The practical hedge on construction cost volatility is to pursue UK-sourced materials and UK-compatible construction methods wherever possible. Timber frame for low-rise schemes is now both cost-competitive and fast to deliver. It reduces supply chain exposure to import disruptions. It aligns with sustainability objectives. It is increasingly the default for good reason.
A parallel shift is underway that practitioners should read clearly. The for-profit RP sector is growing rapidly into the space that not-for-profit associations are leaving behind. Organisations like Sage have scaled to 20,000 homes. L&G's affordable arm now accounts for 12% of affordable housing delivery in the West Midlands. These are not marginal players. Not-for-profit RPs that choose to become essentially asset management organisations: managing existing stock, developing modestly, not growing, are making a legitimate choice. But they are also making themselves smaller relative to the sector, and smaller organisations face greater exposure to regulatory pressure, merger, or takeover. The stasis that feels like caution may, over a medium-term horizon, turn out to be the riskier position. The opportunity available right now: the grant rates, the National Housing Bank, the planning permissions, the policy support, is the best alignment of growth conditions the sector has seen since the post-war council building boom of the 1950s and 1960s. The organisations that move in this window will be materially larger and stronger when the window closes than those that wait for certainty that will not come.
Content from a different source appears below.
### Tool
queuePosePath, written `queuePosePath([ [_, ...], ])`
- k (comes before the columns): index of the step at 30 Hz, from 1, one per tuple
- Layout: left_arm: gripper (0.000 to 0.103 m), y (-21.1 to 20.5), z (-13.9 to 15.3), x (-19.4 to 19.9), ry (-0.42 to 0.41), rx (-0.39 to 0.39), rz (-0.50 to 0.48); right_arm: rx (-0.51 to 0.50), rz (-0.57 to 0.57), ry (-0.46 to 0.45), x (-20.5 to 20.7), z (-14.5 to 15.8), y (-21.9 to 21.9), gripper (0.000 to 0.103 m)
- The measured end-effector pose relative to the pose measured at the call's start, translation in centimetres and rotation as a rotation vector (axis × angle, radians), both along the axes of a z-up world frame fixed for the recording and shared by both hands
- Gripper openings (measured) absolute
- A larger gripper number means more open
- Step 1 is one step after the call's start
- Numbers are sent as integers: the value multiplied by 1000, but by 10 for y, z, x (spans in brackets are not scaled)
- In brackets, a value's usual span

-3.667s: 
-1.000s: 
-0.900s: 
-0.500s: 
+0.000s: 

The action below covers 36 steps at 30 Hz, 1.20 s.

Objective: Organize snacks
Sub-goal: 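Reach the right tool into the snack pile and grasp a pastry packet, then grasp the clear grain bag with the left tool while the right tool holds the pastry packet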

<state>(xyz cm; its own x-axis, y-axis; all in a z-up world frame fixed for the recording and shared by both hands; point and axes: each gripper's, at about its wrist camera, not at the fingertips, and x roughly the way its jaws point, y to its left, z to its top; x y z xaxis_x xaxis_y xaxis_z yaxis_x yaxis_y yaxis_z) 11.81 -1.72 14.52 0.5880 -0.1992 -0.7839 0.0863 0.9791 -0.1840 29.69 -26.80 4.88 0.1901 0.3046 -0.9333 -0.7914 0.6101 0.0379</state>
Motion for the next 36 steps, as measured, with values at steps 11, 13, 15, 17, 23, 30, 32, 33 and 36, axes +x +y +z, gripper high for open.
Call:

One point Stevenson returned to with force: the homes being built now will be occupied for 60 years or more. Every viability decision, every procurement shortcut, every spec reduction to close a viability gap has an occupant on the other side of it. Someone will live in that home for five years, ten years, potentially a lifetime.
Future Homes Standard is coming. Net zero carbon trajectories are accelerating. Getting quality right in the homes built now is not a cost premium; it is the avoidance of a future liability. The homes that will need expensive retrofitting in 2035 are being designed today. The development professionals making those decisions have more influence over the long-term sustainability of UK housing stock than almost any other group of practitioners.
That is not a burden. It is the argument for taking the opportunity seriously.